------ Provided material
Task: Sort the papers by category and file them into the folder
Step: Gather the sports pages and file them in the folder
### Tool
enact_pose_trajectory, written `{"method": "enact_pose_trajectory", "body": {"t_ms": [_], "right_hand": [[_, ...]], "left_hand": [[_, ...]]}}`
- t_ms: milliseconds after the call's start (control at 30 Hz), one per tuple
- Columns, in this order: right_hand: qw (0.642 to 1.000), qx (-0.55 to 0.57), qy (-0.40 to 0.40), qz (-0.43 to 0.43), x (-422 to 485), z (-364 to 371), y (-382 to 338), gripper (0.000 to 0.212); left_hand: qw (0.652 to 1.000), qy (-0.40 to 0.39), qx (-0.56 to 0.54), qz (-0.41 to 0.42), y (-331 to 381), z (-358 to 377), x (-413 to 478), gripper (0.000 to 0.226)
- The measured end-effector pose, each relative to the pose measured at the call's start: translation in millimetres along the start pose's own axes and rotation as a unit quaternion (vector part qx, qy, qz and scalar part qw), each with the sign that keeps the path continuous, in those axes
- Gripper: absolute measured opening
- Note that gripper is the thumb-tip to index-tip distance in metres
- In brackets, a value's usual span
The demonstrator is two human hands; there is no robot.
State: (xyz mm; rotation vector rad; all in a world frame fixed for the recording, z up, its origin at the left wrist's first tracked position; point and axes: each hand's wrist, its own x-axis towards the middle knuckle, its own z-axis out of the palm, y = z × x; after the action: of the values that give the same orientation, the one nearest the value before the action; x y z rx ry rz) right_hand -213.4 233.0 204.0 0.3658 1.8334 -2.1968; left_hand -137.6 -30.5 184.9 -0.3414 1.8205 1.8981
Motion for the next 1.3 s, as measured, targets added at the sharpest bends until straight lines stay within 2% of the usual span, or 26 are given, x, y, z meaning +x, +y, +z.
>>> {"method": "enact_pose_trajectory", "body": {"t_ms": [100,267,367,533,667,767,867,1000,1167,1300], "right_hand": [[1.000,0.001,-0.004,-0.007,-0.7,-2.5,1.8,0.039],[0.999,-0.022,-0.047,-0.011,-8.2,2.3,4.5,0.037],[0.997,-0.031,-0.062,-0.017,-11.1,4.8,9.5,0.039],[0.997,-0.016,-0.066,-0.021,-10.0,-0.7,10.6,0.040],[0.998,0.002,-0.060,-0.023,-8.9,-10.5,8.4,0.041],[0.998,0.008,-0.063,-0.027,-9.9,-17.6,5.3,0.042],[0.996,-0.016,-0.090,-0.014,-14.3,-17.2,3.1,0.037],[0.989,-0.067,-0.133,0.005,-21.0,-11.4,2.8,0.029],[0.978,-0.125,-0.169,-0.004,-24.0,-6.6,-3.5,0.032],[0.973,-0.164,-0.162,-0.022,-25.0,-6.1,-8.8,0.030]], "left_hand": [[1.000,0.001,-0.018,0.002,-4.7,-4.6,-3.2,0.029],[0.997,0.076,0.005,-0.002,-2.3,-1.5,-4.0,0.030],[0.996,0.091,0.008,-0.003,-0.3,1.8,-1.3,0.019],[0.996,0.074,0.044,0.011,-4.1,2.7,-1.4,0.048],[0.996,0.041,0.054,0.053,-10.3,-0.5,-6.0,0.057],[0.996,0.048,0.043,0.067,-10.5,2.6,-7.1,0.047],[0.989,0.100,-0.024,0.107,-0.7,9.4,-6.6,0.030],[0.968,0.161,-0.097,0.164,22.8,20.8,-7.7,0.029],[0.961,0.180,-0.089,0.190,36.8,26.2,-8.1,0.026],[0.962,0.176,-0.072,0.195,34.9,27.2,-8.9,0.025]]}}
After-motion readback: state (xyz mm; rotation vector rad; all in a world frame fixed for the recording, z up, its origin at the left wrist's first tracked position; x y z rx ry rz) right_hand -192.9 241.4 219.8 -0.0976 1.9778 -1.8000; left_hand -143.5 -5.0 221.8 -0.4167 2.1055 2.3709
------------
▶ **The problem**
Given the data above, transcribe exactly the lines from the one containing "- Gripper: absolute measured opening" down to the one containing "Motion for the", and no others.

▶ **Exercise response**
- Gripper: absolute measured opening
- Note that gripper is the thumb-tip to index-tip distance in metres
- In brackets, a value's usual span
The demonstrator is two human hands; there is no robot.
State: (xyz mm; rotation vector rad; all in a world frame fixed for the recording, z up, its origin at the left wrist's first tracked position; point and axes: each hand's wrist, its own x-axis towards the middle knuckle, its own z-axis out of the palm, y = z × x; after the action: of the values that give the same orientation, the one nearest the value before the action; x y z rx ry rz) right_hand -213.4 233.0 204.0 0.3658 1.8334 -2.1968; left_hand -137.6 -30.5 184.9 -0.3414 1.8205 1.8981
Motion for the next 1.3 s, as measured, targets added at the sharpest bends until straight lines stay within 2% of the usual span, or 26 are given, x, y, z meaning +x, +y, +z.

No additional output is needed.